Task requirements: Leave the pictures out. Retype exactly the lines below from the one containing "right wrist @" through the one containing "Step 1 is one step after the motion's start", and no others.

========

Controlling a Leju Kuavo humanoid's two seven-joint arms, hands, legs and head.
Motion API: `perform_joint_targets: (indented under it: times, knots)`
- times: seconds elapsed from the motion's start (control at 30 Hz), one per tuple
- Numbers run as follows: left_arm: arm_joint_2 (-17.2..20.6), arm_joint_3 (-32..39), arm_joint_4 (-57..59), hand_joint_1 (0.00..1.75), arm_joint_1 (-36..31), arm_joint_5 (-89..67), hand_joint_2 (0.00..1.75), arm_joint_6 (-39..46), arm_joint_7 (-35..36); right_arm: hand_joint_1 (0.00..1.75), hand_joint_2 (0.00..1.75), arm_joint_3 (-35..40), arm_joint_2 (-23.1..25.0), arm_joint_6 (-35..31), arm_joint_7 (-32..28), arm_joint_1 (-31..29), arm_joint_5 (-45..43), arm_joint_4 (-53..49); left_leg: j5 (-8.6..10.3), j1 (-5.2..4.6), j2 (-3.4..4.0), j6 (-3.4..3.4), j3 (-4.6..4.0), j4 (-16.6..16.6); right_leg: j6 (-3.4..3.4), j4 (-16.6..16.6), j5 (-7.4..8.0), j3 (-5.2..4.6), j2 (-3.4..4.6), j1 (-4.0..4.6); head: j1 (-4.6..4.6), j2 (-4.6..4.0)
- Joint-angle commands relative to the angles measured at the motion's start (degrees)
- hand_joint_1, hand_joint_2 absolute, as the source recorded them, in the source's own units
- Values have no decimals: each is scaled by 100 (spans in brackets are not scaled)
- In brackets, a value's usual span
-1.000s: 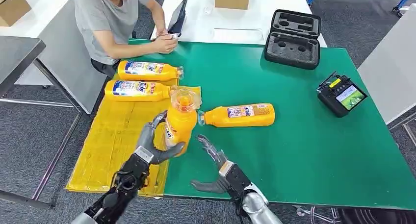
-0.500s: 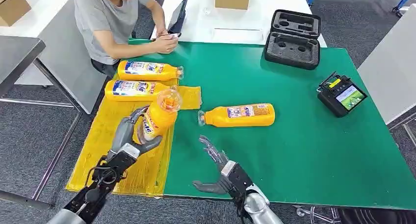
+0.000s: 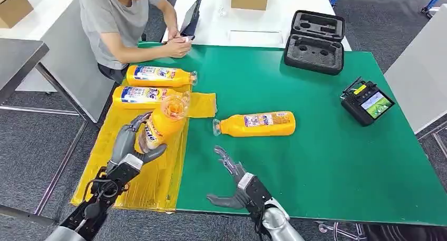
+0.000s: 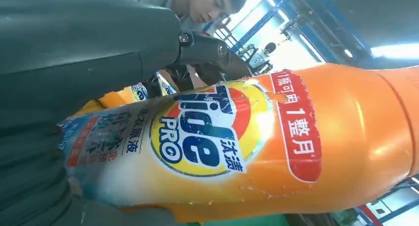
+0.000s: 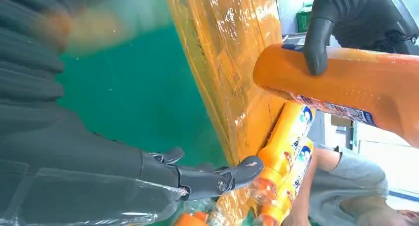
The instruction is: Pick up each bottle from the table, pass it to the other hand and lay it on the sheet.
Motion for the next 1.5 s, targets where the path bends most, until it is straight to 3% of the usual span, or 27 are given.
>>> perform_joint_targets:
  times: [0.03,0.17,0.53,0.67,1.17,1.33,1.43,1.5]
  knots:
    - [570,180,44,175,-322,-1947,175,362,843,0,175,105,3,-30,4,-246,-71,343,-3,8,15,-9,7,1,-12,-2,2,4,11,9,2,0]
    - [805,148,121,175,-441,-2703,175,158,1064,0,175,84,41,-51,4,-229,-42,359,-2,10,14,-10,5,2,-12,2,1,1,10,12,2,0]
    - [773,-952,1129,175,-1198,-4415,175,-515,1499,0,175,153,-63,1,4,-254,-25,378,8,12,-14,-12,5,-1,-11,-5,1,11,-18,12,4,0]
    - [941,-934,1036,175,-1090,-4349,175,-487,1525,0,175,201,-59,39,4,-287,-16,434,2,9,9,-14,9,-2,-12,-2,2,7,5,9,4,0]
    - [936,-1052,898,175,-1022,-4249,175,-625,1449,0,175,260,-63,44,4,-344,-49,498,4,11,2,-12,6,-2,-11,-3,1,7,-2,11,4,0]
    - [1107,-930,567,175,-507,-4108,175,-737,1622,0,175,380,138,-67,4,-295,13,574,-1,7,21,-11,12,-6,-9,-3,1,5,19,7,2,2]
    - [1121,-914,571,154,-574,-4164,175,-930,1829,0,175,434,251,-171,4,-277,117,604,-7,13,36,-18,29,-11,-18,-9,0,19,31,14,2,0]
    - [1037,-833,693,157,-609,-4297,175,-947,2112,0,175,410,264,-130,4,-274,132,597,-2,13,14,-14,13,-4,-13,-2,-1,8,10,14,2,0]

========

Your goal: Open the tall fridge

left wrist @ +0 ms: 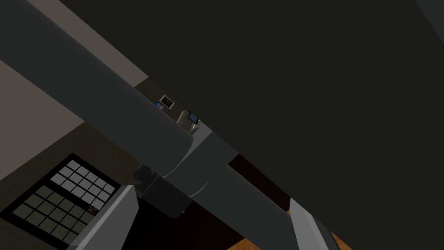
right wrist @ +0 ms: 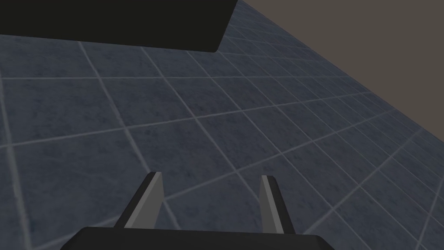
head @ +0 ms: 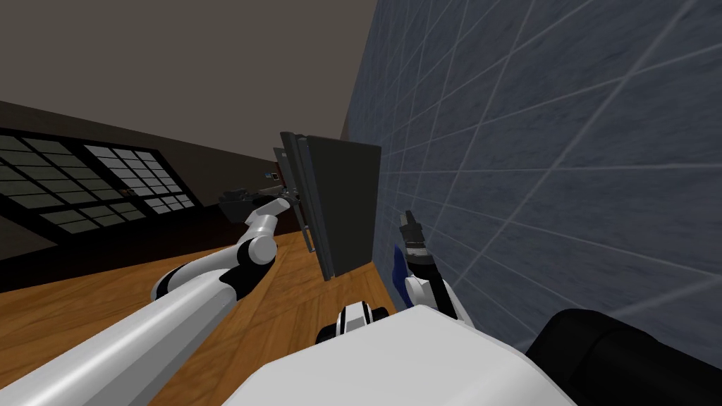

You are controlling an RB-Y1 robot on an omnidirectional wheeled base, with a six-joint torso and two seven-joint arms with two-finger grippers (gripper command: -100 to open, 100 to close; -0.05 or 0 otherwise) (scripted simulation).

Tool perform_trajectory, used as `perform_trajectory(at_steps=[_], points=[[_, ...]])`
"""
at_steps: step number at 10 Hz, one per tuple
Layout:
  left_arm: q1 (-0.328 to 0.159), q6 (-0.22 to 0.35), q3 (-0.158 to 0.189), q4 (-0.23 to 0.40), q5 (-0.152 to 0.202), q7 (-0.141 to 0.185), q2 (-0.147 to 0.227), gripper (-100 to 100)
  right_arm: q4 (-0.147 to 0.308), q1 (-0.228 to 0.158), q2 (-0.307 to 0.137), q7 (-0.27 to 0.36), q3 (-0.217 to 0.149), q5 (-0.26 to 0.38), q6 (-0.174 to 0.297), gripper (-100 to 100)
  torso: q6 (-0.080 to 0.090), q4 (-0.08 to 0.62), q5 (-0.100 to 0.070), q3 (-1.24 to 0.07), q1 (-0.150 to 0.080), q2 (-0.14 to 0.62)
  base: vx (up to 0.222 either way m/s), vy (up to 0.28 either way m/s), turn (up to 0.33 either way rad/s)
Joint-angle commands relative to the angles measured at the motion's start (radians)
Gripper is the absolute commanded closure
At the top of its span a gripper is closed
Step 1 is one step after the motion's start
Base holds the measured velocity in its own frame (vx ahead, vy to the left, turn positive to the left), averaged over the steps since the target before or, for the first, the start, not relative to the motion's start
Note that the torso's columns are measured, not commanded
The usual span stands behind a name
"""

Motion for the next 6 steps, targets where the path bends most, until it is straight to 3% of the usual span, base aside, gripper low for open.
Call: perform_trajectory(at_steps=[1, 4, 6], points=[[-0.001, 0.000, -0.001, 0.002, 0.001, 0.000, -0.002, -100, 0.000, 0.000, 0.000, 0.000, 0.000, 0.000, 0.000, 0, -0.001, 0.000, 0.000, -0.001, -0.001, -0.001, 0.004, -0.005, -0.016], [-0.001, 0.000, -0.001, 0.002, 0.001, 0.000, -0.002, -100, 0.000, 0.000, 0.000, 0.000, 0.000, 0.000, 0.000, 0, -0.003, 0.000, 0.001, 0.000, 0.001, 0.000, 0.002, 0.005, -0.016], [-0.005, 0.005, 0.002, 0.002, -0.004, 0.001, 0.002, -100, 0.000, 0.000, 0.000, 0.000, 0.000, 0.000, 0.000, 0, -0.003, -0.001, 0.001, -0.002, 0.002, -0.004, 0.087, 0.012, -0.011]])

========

Solution for this exercise:
right wrist @ +0 ms: 
head @ +0 ms: 

You are controlling an RB-Y1 robot on an omnidirectional wheeled base, with a six-joint torso and two seven-joint arms with two-finger grippers (gripper command: -100 to open, 100 to close; -0.05 or 0 otherwise) (scripted simulation).

Tool perform_trajectory, used as `perform_trajectory(at_steps=[_], points=[[_, ...]])`
"""
at_steps: step number at 10 Hz, one per tuple
Layout:
  left_arm: q1 (-0.328 to 0.159), q6 (-0.22 to 0.35), q3 (-0.158 to 0.189), q4 (-0.23 to 0.40), q5 (-0.152 to 0.202), q7 (-0.141 to 0.185), q2 (-0.147 to 0.227), gripper (-100 to 100)
  right_arm: q4 (-0.147 to 0.308), q1 (-0.228 to 0.158), q2 (-0.307 to 0.137), q7 (-0.27 to 0.36), q3 (-0.217 to 0.149), q5 (-0.26 to 0.38), q6 (-0.174 to 0.297), gripper (-100 to 100)
  torso: q6 (-0.080 to 0.090), q4 (-0.08 to 0.62), q5 (-0.100 to 0.070), q3 (-1.24 to 0.07), q1 (-0.150 to 0.080), q2 (-0.14 to 0.62)
  base: vx (up to 0.222 either way m/s), vy (up to 0.28 either way m/s), turn (up to 0.33 either way rad/s)
Joint-angle commands relative to the angles measured at the motion's start (radians)
Gripper is the absolute commanded closure
At the top of its span a gripper is closed
Step 1 is one step after the motion's start

There's no more to the output.